Directions for this task> Retype each entry below exactly. Do not carry any image over.

=== Dataset entries ===

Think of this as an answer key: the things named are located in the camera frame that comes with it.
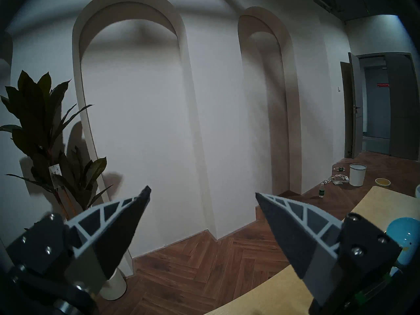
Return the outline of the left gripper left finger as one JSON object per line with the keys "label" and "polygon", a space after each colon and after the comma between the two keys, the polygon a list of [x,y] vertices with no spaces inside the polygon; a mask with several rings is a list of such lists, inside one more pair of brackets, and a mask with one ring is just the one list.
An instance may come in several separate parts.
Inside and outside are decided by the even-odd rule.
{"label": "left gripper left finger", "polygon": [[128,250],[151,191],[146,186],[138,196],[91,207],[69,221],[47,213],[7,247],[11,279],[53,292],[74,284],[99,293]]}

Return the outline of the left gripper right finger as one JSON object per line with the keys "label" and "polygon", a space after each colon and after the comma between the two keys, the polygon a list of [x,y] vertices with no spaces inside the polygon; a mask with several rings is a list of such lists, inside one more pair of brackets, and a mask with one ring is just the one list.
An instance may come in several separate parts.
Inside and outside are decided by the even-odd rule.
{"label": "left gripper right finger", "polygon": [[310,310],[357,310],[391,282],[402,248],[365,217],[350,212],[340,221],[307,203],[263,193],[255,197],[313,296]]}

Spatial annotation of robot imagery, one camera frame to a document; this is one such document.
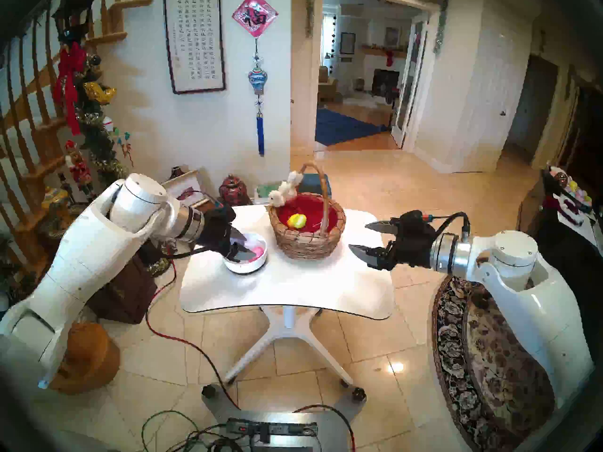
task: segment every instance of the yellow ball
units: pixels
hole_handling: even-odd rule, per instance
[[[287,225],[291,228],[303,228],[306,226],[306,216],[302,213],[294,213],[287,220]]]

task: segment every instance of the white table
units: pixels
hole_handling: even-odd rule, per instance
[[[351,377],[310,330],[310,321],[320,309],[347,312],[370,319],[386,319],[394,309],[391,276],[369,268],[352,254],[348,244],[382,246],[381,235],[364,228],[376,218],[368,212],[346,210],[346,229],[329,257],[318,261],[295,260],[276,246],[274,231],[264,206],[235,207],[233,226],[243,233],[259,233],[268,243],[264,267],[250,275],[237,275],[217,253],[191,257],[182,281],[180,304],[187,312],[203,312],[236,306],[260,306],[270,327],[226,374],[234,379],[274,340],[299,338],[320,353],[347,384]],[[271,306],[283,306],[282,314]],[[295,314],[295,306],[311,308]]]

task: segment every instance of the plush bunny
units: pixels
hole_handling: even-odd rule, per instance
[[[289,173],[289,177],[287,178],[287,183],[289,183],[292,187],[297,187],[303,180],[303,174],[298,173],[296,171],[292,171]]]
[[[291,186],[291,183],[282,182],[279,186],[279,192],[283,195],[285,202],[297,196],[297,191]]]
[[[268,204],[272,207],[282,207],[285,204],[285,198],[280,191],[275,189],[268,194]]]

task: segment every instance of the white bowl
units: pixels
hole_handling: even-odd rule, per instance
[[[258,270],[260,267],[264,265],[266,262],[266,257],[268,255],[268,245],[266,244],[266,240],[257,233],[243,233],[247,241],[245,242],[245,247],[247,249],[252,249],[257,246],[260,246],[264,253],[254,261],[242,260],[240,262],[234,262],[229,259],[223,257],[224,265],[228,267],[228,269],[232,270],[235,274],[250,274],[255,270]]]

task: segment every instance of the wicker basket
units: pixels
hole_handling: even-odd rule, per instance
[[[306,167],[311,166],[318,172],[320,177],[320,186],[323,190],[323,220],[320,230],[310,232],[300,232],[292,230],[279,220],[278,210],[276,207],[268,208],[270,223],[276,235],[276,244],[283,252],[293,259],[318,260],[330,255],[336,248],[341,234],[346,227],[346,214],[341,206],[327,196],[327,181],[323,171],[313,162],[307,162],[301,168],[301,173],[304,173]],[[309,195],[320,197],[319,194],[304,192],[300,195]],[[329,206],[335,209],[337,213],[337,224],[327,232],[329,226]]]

===

Answer to this task>
Think of this as an answer key: the things named are located in the camera frame that comes with it.
Return the outline of the left gripper left finger as one JSON object per line with the keys "label" and "polygon", a space after each colon and after the comma between the two keys, the polygon a list of [x,y] vertices with no spaces inside the polygon; a mask with several rings is a list of such lists, inside one more pair of brackets, and a mask with one ring is just the one list.
An instance may come in several separate parts.
Inside and outside are decided by the even-odd rule.
{"label": "left gripper left finger", "polygon": [[128,250],[151,191],[146,186],[138,196],[91,207],[69,221],[47,213],[7,247],[11,279],[53,292],[74,284],[99,293]]}

Return the outline of the left gripper right finger as one JSON object per line with the keys "label" and "polygon", a space after each colon and after the comma between the two keys, the polygon a list of [x,y] vertices with no spaces inside the polygon; a mask with several rings is a list of such lists, inside one more pair of brackets, and a mask with one ring is just the one list.
An instance may come in several separate parts.
Inside and outside are decided by the even-odd rule.
{"label": "left gripper right finger", "polygon": [[310,310],[357,310],[391,282],[402,248],[365,217],[350,212],[340,221],[307,203],[263,193],[255,197],[313,296]]}

Spatial annotation of robot imagery, one camera frame to a document; this is one such document.
task: segment every instance of the yellow ball
units: pixels
hole_handling: even-odd rule, per instance
[[[287,225],[291,228],[303,228],[306,226],[306,216],[302,213],[294,213],[287,220]]]

task: segment every instance of the white table
units: pixels
hole_handling: even-odd rule, per instance
[[[351,377],[310,330],[310,321],[320,309],[347,312],[370,319],[386,319],[394,309],[391,276],[369,268],[352,254],[348,244],[382,246],[381,235],[364,228],[376,218],[368,212],[346,210],[346,229],[329,257],[318,261],[295,260],[276,246],[274,231],[264,206],[235,207],[233,226],[243,233],[259,233],[268,243],[264,267],[250,275],[237,275],[217,253],[191,257],[182,281],[180,304],[187,312],[203,312],[236,306],[260,306],[270,327],[226,374],[234,379],[274,340],[299,338],[320,353],[347,384]],[[271,306],[283,306],[282,314]],[[295,314],[295,306],[311,308]]]

task: segment every instance of the plush bunny
units: pixels
hole_handling: even-odd rule, per instance
[[[289,173],[289,177],[287,178],[287,183],[289,183],[292,187],[297,187],[303,180],[303,174],[298,173],[296,171],[292,171]]]
[[[291,186],[291,183],[282,182],[279,186],[279,192],[283,195],[285,202],[297,196],[297,191]]]
[[[268,204],[272,207],[282,207],[285,204],[285,198],[280,191],[275,189],[268,194]]]

task: segment every instance of the white bowl
units: pixels
hole_handling: even-odd rule, per instance
[[[258,270],[260,267],[264,265],[266,262],[266,257],[268,255],[268,245],[266,244],[266,240],[257,233],[243,233],[247,241],[245,242],[245,247],[247,249],[252,249],[257,246],[260,246],[264,253],[254,261],[242,260],[240,262],[234,262],[229,259],[223,257],[224,265],[228,267],[228,269],[232,270],[235,274],[250,274],[255,270]]]

task: segment every instance of the wicker basket
units: pixels
hole_handling: even-odd rule, per instance
[[[306,167],[311,166],[318,172],[320,177],[320,186],[323,190],[323,220],[320,230],[310,232],[300,232],[292,230],[279,220],[278,210],[276,207],[268,208],[270,223],[276,235],[276,244],[283,252],[293,259],[318,260],[330,255],[336,248],[341,234],[346,227],[346,214],[341,206],[327,196],[327,181],[323,171],[313,162],[307,162],[301,168],[301,173],[304,173]],[[309,195],[320,197],[319,194],[304,192],[300,195]],[[329,206],[335,209],[337,213],[337,224],[327,232],[329,226]]]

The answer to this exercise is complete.